- [Activity]
Going line by line through the records below, count those containing the word "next", then give only the count.

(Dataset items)
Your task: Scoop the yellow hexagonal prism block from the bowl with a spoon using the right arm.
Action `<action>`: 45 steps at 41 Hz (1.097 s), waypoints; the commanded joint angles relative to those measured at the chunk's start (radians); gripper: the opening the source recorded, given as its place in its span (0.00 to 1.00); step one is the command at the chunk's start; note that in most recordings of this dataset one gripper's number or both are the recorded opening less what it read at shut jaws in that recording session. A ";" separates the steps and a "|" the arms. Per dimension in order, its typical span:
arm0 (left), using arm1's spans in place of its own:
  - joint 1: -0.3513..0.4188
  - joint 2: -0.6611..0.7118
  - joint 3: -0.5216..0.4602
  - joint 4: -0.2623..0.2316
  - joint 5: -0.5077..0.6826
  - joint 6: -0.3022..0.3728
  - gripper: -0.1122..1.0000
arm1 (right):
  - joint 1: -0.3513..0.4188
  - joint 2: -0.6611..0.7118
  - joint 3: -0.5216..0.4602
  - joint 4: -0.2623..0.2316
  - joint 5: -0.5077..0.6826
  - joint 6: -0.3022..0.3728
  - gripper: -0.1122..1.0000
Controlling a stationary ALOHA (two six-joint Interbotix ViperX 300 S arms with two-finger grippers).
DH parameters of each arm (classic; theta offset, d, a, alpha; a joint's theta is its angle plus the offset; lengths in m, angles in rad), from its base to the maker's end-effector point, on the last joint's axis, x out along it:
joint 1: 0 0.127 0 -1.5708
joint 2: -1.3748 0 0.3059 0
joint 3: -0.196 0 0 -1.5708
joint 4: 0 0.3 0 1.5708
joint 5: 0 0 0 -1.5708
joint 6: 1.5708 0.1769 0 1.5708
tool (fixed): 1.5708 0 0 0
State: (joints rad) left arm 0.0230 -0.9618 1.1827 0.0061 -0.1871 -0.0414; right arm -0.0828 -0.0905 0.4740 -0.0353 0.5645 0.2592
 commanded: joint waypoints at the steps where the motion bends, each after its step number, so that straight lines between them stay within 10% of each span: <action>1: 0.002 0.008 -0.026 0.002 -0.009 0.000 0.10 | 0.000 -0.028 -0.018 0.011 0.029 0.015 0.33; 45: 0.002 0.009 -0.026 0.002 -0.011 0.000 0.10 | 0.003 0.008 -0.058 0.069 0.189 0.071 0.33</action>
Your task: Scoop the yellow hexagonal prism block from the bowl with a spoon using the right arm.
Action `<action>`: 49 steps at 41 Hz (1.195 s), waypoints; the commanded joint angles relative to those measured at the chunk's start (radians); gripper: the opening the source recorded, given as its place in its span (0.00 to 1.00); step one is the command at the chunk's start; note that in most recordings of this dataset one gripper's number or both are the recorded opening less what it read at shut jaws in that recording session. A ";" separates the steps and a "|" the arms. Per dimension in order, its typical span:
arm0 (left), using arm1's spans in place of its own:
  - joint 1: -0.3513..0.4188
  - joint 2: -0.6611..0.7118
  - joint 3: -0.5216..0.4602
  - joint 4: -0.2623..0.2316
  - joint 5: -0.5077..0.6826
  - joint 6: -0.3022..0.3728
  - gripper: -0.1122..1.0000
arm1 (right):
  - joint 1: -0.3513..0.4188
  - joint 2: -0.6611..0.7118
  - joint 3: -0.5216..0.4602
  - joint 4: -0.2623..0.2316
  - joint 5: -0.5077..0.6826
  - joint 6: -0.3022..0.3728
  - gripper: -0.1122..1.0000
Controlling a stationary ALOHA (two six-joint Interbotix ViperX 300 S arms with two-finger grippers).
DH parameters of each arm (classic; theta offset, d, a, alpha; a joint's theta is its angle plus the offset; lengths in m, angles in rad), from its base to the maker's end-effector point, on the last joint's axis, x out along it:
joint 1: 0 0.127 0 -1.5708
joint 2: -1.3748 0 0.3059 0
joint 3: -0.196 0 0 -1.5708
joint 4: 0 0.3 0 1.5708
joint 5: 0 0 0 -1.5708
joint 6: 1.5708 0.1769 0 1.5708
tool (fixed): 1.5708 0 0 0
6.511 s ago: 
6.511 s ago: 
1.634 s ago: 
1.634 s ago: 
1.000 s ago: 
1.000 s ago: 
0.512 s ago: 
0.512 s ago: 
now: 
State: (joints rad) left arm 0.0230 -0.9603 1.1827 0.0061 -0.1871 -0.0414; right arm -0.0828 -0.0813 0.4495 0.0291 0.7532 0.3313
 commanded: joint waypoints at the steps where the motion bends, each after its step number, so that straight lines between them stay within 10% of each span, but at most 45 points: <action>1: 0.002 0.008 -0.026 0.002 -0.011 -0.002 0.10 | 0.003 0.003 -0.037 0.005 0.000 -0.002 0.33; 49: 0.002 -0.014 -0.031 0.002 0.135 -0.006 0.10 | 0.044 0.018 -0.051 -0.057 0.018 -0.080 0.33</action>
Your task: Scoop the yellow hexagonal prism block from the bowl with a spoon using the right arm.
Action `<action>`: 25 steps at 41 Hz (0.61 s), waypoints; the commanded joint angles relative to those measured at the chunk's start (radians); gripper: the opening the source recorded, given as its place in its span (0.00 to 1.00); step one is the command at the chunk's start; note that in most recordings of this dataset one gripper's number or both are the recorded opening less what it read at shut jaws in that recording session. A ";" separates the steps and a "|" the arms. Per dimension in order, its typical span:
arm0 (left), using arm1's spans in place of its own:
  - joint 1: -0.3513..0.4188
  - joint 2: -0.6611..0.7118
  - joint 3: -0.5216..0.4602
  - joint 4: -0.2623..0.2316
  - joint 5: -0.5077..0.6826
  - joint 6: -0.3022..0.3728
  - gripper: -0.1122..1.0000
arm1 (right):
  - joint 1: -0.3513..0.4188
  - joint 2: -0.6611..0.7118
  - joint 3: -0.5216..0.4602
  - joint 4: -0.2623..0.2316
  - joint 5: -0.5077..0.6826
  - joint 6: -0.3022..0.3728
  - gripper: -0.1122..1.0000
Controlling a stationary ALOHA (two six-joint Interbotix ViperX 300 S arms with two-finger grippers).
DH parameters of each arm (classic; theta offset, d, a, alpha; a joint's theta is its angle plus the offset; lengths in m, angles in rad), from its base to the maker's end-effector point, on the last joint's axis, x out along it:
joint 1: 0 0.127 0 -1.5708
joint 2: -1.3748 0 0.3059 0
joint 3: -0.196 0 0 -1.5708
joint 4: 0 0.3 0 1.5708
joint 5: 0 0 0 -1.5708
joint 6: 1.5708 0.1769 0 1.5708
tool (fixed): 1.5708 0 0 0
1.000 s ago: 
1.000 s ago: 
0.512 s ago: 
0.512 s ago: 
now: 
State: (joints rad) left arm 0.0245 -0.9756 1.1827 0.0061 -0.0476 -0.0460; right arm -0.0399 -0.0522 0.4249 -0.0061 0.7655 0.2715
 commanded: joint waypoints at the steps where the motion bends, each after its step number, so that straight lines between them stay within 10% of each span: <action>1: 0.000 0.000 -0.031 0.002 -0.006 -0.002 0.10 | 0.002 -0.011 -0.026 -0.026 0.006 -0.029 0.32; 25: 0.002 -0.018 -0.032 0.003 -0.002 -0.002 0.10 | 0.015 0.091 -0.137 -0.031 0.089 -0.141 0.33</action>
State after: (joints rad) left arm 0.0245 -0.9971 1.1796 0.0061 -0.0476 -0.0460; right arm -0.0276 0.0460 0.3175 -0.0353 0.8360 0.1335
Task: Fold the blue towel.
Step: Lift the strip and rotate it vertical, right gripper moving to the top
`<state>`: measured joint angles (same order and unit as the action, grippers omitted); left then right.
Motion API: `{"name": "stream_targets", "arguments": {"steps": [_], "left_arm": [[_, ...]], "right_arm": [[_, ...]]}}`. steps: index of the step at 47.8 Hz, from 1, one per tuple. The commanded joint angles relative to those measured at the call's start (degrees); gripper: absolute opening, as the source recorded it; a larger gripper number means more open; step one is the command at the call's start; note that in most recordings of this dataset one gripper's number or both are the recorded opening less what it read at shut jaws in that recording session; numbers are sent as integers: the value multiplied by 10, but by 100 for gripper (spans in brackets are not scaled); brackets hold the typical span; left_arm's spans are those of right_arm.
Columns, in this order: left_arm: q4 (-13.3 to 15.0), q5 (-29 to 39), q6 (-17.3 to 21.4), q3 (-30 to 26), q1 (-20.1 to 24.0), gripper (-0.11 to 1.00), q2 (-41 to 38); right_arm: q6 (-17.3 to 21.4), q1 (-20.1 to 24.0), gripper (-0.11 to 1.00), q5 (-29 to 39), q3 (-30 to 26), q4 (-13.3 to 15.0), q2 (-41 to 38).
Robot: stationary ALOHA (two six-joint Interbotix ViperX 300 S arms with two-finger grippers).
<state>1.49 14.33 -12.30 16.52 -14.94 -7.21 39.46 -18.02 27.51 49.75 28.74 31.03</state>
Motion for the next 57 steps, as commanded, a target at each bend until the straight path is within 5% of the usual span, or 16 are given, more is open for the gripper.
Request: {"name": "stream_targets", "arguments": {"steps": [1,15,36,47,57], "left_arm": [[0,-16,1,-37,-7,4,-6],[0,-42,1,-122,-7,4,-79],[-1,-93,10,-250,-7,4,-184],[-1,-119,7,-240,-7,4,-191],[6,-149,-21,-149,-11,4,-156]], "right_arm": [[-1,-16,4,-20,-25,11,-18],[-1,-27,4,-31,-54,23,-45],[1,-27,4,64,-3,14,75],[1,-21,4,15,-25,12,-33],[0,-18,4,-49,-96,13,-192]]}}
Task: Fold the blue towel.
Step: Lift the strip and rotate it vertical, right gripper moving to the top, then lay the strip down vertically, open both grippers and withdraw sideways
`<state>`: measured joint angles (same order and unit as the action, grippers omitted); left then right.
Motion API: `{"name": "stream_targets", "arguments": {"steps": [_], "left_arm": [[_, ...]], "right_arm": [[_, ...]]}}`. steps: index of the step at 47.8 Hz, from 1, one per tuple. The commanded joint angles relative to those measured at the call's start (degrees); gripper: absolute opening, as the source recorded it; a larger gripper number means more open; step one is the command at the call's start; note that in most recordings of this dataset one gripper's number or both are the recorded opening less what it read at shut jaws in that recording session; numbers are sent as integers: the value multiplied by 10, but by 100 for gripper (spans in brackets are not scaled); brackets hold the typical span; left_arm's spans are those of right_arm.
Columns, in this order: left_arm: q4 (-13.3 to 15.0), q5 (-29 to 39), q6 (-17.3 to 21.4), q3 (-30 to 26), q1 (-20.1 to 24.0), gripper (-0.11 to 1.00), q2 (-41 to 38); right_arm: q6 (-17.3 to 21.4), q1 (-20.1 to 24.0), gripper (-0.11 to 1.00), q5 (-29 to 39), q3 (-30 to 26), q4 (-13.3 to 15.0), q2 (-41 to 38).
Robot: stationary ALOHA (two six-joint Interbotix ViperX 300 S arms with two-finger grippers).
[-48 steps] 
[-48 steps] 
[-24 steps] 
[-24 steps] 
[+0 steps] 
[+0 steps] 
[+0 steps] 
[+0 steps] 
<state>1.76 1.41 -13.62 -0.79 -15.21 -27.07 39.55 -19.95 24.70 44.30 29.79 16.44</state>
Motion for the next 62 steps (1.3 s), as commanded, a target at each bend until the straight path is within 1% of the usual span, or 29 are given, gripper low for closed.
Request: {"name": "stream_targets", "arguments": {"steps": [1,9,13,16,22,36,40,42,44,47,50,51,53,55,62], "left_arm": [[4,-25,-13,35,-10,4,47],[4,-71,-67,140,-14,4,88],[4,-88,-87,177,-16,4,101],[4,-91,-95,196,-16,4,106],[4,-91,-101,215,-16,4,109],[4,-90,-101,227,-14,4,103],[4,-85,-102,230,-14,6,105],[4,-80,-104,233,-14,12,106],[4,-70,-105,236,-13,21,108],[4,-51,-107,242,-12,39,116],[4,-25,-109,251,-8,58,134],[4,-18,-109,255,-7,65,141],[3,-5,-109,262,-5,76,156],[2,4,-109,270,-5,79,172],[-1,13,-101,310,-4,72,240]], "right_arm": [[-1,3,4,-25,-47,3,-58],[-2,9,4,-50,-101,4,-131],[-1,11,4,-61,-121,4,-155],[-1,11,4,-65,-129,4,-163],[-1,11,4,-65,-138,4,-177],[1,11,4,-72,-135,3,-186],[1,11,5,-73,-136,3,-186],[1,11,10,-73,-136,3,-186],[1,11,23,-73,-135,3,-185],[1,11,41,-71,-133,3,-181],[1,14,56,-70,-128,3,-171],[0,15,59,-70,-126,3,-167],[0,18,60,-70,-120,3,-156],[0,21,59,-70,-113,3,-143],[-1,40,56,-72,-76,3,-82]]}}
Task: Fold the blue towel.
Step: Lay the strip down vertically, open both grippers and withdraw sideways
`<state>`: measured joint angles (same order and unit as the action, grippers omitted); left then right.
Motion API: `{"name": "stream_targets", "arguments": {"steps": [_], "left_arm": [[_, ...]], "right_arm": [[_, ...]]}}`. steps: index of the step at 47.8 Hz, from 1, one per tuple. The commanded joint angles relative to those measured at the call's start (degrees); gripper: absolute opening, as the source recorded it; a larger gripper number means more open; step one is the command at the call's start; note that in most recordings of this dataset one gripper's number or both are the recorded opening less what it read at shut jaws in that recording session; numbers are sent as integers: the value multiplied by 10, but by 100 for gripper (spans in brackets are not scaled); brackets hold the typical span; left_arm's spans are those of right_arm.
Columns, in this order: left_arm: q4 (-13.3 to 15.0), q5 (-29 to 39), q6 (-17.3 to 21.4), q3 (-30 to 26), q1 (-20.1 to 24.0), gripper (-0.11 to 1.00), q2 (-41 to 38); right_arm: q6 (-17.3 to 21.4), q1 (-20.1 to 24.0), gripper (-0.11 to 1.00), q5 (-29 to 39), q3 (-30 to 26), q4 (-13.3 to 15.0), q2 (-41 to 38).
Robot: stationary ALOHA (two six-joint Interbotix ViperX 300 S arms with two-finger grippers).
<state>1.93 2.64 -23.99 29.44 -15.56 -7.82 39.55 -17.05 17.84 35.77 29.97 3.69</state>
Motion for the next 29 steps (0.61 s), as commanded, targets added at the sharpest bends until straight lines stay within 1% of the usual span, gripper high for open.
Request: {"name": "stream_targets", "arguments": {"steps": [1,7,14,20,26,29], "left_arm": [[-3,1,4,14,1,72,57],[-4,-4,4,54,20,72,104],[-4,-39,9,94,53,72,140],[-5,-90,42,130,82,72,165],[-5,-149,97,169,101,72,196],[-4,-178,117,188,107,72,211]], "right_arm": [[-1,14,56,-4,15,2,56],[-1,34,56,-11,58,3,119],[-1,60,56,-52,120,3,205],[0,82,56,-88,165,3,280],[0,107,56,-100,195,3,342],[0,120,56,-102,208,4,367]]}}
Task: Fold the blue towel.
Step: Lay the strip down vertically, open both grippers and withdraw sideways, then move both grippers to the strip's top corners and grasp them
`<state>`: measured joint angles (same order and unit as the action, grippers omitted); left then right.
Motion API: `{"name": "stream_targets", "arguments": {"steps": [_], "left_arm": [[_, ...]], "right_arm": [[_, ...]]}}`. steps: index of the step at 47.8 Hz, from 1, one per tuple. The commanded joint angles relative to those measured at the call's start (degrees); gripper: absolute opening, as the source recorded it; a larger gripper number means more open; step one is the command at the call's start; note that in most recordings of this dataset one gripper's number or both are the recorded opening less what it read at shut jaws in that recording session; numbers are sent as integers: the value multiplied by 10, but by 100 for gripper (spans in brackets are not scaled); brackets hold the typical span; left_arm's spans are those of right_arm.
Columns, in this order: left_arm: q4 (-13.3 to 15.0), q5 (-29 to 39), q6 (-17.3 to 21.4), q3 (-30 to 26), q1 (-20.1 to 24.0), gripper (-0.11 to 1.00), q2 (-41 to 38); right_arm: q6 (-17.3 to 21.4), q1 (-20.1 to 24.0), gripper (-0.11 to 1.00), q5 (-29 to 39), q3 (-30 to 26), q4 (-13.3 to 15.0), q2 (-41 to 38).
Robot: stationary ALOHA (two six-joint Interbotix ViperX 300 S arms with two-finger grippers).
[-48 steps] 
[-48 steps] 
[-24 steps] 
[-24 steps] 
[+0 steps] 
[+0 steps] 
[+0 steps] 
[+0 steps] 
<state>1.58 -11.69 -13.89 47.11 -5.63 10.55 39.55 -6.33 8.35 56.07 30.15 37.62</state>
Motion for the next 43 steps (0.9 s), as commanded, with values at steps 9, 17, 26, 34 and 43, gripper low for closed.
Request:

- [Expected answer]
4